▶ Activity: Write out the listing below exactly, and omit any images you find in it.
═══
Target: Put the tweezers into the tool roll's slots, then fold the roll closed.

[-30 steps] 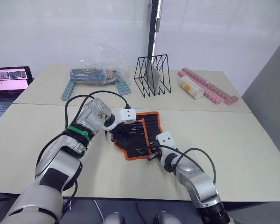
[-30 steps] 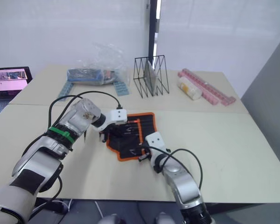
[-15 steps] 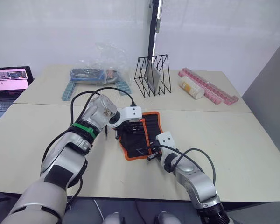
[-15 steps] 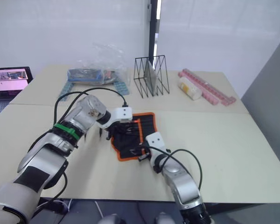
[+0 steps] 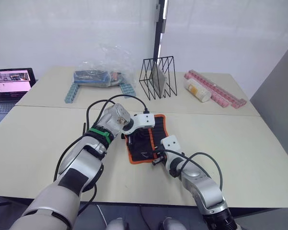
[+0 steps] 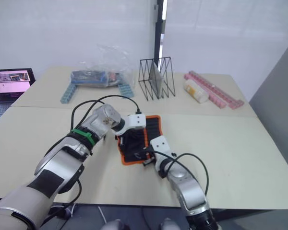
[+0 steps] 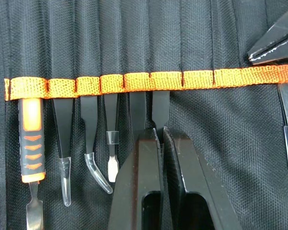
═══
▶ The answer:
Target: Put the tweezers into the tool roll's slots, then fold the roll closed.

[-30 steps] 
[-30 steps] 
[-15 steps] 
[-15 steps] 
[+0 steps] 
[+0 steps] 
[+0 steps] 

The output shown is complete.